= Women's Indian Association =

Women's organisation in India, founded 1917

Annie Besant in 1897

The Women's Indian Association (WIA) was founded at Adayar, Madras, in 1917 by Annie Besant, Margaret Cousins, Dorothy Jinarajadasa, and others to liberate women from the deplorable condition women suffered in socio-economic and political matters during the 19th and the early 20th century. The Association later developed into a potent force to fight against illiteracy, child marriage, the Devadasi system and other social ills. After Besant's death in 1933, Dorothy Jinarajadasa became more involved in the internal politics of theosophists. The faction she supported fell from favour, and her name stopped appearing in all documents from that point onward.

==History==

The name of the organization was chosen to indicate its inclusive makeup, allowing both Indian and European women to join, and lack of affiliation to any philosophy, religion, caste, or social class. Founded on 8 May 1917, in Adyar, Madras by Margaret E. Cousins, its first president was Annie Besant.
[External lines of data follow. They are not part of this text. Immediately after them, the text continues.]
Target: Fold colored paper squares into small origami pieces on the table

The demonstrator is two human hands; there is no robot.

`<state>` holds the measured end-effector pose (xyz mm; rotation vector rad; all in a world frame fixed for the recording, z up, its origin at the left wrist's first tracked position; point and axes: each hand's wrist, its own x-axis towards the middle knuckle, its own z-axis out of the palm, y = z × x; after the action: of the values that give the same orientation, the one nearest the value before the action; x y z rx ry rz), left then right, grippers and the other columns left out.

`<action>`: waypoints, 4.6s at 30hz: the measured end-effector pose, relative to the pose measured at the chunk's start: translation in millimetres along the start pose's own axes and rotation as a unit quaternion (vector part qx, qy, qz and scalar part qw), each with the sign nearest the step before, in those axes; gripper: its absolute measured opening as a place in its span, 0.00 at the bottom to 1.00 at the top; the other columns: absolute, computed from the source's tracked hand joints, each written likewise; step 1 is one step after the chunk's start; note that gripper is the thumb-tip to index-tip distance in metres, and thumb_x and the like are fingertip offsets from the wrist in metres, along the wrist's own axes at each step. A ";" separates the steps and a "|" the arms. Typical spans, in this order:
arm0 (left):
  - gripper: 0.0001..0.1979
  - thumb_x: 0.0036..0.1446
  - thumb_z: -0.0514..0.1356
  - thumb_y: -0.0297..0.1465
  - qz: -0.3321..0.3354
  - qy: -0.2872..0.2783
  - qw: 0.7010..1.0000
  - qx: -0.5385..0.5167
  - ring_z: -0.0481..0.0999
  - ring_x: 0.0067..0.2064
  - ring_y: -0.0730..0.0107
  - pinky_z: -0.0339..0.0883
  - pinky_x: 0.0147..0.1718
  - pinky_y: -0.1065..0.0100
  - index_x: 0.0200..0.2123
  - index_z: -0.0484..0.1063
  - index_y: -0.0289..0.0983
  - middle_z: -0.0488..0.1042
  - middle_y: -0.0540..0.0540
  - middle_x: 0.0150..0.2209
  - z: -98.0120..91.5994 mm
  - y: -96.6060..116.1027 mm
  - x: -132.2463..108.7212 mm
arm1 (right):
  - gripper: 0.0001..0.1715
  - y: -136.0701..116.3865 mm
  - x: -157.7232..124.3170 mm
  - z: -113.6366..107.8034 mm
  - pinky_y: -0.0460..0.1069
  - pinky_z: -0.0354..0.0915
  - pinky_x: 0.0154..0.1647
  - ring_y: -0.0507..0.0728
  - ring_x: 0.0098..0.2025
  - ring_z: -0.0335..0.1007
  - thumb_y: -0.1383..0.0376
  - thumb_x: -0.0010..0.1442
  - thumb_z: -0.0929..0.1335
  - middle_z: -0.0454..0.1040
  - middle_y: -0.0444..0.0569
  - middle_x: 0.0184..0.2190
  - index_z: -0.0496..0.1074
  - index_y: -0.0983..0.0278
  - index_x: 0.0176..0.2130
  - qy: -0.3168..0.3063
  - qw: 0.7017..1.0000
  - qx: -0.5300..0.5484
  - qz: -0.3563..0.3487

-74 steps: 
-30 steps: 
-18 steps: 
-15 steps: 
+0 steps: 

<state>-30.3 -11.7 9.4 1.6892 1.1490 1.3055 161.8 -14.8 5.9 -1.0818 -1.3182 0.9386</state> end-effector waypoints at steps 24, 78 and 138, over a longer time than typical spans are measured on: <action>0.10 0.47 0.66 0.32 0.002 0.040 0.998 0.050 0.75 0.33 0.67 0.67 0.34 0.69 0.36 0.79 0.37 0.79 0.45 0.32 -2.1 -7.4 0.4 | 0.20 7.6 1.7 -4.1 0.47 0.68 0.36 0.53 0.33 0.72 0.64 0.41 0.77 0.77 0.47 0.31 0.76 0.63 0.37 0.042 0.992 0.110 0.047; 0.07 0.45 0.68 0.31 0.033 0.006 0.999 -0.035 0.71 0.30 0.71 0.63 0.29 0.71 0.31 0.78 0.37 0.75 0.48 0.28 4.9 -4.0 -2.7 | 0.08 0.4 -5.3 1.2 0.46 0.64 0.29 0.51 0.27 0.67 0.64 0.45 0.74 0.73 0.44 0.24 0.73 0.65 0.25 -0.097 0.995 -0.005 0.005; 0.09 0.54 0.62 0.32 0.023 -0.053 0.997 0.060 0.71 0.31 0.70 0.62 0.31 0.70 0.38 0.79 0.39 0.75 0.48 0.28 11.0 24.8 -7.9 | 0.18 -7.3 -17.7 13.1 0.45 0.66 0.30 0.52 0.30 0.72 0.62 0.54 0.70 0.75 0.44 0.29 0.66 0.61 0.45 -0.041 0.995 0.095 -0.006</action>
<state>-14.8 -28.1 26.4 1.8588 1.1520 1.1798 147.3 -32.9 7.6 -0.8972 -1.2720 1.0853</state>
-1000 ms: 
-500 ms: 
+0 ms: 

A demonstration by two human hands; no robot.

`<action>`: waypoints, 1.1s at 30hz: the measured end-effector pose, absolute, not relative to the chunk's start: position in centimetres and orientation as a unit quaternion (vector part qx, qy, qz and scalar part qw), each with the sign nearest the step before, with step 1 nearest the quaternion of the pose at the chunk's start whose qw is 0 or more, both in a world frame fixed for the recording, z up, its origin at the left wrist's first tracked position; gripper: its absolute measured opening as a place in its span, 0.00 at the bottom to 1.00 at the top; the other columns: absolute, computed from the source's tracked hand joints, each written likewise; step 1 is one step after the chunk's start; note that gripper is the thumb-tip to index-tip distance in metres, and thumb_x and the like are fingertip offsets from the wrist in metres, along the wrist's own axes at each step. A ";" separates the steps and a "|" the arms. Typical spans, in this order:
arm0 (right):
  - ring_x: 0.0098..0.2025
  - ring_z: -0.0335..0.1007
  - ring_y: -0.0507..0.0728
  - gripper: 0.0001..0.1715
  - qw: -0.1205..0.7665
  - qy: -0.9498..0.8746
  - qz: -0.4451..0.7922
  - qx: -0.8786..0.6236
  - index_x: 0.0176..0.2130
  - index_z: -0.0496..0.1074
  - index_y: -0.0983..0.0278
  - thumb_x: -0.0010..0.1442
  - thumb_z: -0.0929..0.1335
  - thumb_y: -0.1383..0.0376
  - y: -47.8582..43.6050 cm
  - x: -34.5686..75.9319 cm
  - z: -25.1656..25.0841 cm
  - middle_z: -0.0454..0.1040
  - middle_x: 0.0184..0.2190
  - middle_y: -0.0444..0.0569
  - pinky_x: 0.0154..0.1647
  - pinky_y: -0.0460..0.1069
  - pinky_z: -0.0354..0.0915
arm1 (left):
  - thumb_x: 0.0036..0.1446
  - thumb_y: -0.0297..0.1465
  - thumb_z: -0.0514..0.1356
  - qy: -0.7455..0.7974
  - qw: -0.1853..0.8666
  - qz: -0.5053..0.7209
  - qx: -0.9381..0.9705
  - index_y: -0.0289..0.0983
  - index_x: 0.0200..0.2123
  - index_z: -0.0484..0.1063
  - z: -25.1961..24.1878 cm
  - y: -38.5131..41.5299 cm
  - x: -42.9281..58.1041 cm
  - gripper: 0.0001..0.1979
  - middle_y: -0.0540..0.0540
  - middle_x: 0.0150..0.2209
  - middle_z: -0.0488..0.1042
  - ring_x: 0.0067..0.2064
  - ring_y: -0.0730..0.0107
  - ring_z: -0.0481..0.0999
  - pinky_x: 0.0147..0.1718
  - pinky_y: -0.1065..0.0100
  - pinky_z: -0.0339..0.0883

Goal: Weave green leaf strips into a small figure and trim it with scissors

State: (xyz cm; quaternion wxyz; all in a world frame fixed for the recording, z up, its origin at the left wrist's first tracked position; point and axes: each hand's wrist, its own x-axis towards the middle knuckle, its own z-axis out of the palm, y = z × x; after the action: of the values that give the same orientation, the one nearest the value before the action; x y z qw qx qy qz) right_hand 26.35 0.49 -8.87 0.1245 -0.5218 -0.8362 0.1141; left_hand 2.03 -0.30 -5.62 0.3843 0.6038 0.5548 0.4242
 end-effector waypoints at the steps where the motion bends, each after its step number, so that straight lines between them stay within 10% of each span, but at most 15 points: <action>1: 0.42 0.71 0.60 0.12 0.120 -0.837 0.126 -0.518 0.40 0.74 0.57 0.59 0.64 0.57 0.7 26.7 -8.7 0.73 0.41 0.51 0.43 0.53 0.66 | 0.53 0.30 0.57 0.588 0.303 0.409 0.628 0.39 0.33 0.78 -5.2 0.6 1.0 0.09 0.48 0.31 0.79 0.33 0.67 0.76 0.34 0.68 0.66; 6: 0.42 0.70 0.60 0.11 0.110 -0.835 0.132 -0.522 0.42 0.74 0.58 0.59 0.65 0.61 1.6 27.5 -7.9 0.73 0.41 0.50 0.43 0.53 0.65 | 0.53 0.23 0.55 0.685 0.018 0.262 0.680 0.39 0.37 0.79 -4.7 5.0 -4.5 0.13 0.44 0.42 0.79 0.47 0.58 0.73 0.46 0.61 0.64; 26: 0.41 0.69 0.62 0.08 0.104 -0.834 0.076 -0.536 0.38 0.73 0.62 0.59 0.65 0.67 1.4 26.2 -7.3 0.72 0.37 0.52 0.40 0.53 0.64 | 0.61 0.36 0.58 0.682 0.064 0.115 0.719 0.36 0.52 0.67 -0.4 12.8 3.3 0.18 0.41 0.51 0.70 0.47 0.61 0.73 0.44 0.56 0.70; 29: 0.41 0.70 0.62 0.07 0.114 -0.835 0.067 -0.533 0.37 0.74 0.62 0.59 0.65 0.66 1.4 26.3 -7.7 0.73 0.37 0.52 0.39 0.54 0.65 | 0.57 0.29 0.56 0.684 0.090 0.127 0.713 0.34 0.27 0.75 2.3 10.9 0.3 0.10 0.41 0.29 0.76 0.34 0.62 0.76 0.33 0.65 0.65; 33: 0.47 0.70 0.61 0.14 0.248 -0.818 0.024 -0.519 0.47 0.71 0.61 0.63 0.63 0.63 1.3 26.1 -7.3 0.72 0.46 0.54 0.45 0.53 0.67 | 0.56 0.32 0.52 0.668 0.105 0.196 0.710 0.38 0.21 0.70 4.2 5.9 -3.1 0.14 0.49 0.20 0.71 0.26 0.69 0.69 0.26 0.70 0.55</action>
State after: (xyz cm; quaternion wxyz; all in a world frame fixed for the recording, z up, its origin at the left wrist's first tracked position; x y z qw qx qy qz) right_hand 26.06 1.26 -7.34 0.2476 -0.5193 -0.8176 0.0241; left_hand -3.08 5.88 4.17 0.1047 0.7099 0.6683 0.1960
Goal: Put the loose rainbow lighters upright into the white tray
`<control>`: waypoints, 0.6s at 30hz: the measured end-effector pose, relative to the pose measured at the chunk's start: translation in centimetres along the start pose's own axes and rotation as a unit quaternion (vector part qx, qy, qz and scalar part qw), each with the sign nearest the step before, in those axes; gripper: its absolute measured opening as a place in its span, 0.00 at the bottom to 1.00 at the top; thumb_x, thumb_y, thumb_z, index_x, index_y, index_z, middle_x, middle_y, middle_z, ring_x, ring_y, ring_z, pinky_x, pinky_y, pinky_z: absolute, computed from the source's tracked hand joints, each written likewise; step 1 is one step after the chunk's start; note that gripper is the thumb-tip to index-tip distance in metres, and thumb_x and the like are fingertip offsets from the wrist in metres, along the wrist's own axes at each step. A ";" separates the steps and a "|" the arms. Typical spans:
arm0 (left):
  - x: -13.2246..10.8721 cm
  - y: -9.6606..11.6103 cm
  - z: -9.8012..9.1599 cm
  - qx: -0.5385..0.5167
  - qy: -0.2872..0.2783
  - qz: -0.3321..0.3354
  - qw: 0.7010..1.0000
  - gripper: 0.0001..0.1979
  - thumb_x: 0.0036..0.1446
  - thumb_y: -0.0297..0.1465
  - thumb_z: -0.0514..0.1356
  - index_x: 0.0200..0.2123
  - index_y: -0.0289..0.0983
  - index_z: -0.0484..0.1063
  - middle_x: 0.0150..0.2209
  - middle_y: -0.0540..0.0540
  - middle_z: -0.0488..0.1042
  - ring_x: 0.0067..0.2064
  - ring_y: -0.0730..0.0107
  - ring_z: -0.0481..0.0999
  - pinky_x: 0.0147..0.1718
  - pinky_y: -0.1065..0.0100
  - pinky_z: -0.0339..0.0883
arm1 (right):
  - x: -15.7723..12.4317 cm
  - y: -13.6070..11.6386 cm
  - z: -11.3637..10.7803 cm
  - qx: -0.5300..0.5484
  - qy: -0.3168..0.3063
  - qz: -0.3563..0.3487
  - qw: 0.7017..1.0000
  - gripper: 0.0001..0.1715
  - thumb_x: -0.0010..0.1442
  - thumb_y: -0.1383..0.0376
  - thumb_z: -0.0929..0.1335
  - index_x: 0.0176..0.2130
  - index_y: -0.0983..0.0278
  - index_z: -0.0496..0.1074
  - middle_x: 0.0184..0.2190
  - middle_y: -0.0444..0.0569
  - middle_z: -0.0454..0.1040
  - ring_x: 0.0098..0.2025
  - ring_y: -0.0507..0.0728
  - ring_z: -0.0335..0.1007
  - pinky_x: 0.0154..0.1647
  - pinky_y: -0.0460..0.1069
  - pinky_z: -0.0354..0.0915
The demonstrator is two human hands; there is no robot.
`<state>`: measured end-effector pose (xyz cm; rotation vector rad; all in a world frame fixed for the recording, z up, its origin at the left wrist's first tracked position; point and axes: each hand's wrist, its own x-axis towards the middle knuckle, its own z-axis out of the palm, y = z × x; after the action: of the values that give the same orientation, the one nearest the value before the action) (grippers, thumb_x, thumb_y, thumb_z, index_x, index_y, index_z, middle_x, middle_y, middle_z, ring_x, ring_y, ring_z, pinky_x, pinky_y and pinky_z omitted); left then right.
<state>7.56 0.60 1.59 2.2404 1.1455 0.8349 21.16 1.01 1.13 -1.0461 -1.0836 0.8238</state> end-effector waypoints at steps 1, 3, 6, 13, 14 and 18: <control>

Founding members included S. Ambujammal, Kamaladevi Chattopadhyay, Mary Poonen Lukose, Begam Hasrat Mohani, Saralabai Naik, Dhanvanthi Rama Rau, Muthulakshmi Reddy, Mangalammal Sadasivier, and Herabai Tata.
== Stri Dharma ==
The Stri Dharma was the journal published by the WIA to voice its ideals and beliefs. It addressed political and social issues facing women in India as well as the achievements of women worldwide.